Tag Archives: Crazy Days

Notes from the trenches: 2

You know when your husband sends you his PayPal login details and tells you to delete the text message once you’ve used it, and then you are distracted by a small boy trying to eat a large battery and remember about it three months later?

Here are some of the other text messages I found while that thing totally, definitely did not at all happen to me.

10 July

H just discovered smoothie. Has a whole new GIVE ME MORE sound he made up especially. He did not even know that fruit comes in liquid (mind blown).

7 Aug

I bought a PD James for £1 in a charity shop today and read it all. Then had to go check the whole house for murderers. You’re welcome.

11 Aug

All I have to say about this morning is: please never die and make me a single parent.

21 Aug

I just cannot buy him a pair of crocs.

29 Aug

Coolio, fit-head. H is pretending to sleep. He has a temperature and is exhausted, but apparently has SONGS TO SING.

3 Sept

Is it too girly to put the cloud and rainbow stickers on Henry’s car?

– Yes. Flames, and go-faster stripes only.

It didn’t come with any. We put the face on though, because the empty eye sockets were creeping me out.

5 Sept

So, Tesco decides which coupons it sends according to what you buy most often.

Our coupons this month are all for chocolate milkshake. Good times.

11 Sept

I am seriously thinking about a bedtime scone to use up the leftover clotted cream.
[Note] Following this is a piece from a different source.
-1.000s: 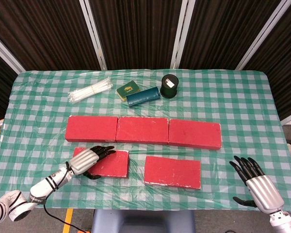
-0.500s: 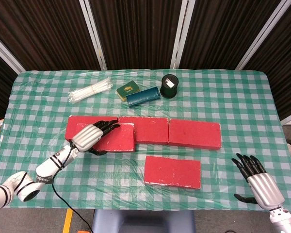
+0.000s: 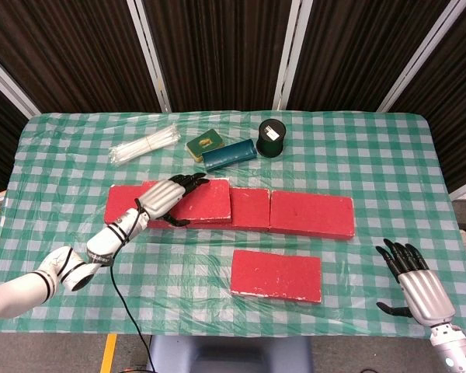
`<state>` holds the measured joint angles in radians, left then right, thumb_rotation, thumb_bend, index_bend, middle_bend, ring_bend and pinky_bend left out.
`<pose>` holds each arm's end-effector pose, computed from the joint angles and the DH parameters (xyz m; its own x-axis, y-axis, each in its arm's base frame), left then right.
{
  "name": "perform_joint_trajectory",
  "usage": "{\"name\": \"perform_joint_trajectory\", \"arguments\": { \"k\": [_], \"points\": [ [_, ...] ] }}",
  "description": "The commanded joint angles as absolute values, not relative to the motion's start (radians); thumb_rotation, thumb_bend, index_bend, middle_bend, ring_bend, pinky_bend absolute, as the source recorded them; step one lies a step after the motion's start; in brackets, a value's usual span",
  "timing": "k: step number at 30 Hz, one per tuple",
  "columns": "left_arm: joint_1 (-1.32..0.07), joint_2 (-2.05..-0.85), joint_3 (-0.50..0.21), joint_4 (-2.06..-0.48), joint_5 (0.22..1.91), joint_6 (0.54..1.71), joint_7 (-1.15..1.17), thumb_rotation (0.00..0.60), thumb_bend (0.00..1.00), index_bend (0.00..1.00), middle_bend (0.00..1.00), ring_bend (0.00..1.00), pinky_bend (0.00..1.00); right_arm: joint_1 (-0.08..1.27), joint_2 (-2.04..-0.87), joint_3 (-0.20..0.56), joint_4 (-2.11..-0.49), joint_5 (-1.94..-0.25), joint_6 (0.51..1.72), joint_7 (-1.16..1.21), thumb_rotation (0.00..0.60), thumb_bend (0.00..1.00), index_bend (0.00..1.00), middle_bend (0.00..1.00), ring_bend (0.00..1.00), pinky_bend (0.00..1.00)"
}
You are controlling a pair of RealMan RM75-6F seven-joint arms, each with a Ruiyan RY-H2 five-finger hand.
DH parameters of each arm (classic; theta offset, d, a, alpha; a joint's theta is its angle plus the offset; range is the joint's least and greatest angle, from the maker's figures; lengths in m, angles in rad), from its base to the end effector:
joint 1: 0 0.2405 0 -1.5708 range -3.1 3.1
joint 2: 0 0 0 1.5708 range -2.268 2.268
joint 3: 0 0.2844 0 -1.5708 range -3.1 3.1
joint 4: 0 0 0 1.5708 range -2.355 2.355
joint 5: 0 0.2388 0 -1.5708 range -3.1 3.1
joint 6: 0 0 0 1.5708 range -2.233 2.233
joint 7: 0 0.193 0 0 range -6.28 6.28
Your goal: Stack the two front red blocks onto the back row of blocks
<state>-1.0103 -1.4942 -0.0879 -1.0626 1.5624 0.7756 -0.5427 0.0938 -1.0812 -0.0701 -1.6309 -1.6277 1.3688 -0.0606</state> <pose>-0.1228 0.5031 -0.0380 0.4012 0.3700 0.8380 0.8102 -0.5701 -0.1362 -0.3453 -0.2022 0.1064 0.4877 -0.2200 0.8449 -0.8727 -0.1511 0.4644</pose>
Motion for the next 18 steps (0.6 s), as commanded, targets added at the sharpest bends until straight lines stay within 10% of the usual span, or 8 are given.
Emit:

Had it. Just half. NO REGRETS.

25th Sept

Another Houdini poop morning here. Joy. I think I found it all.

27 Sept

That’s great. I am making dinner…very slowly. While also doing this.

Sadface Henry does not believe in dinner making.

1 Oct

Hey, you!
Did you tell me that I had devil breath this morning, or was that a dream?

He claimed it was a dream, but I have my doubts.

And now, there are approximately 72.5 things on my living room floor (the 0.5 is the bit of pork Henry flicked off his spoon yesterday while practising his Wingardium Leviosa), so it’s time for the Quick-Before-Tim-Gets-Back tidy. Henry is pretending to sleep but actually throttling the life out of his baby monitor. Since the monitor was halfway across the room on his rocking chair, I’m intrigued.

Welcome back, Monday – we hardly missed ye.

Notes from the trenches

I had to search through five months’ worth of text messages to Timothy this morning, looking for some bank account information I’d forgotten.

Henry and I have had an interesting five months.

2nd March:

Kamikaze baby just took a head-first dive off the sofa. I was on the other side of the room and managed to catch him before he hit the ground, but ended up in some very painful splits. Next week I am putting him in one of those inflatable sumo suits, and that will be the end of it.

29 March:

FYI. Henry plus Dyson Air Blade equals Armaggeddon. John Lewis was startled.

11 April:

You know, we always start off breakfast so neat and tidy. And then somehow, by the end, we’re always here.

19 April:

I have fallen out with tantrum boy for the day. I am running away to sea to be a ship’s monkey. We can Skype. They have Skype on ships, right?

30 April:

Put Henry in his room while I took my call, and paid for it with an hour of hysterics. Took me 20 mins to persuade him to sit down long enough for me to use the loo. By which point things were rather desperate.

8 May:

Btw I had a whodunnit dream in which you were the murderer! O the betrayal. You must be extra nice to people today.

11 May:

Guess who just pulled the monitor off the wall, wrapping the wire round his neck as he fell and bringing the picture frame crashing down with it? He’s fine, I am not. UNFUNNY.

15 May:

Got your £5. Had to be very nice to the cashier.

Did winks and everything.

No, not really.

17 May:

Just had the biggest lol of my life feeding H an olive.

20 May:

H just found out that the fridge magnets come off. Caught him eating Richard Hammond’s head.

23 May:

H just did the biggest, mankiest sick all in my hair. I screamed and frightened him so he screamed, and now we both smell. Good times.

27 May:

The batteries in Henry’s walker are running down. She sounds like she’s had hormone therapy and/or too many beers.

29 May:

An astonishing proportion of that rear-ended deluge was raisins. That is all.

5 June:

I had a sad dream about you last night. Try not to catch cancer today!

7 June:

These aren’t scratches from Henry dropping my iPhone, I’ve just realised. These are tooth marks. Dude.

Ha! I love these ridiculous, hair-raising days. I want to trap him as he is so he can’t get any bigger.

I suspect that one day I’ll look back and wish for the simplicity of clearing up sick and keeping him still. For now, we need more disinfectant.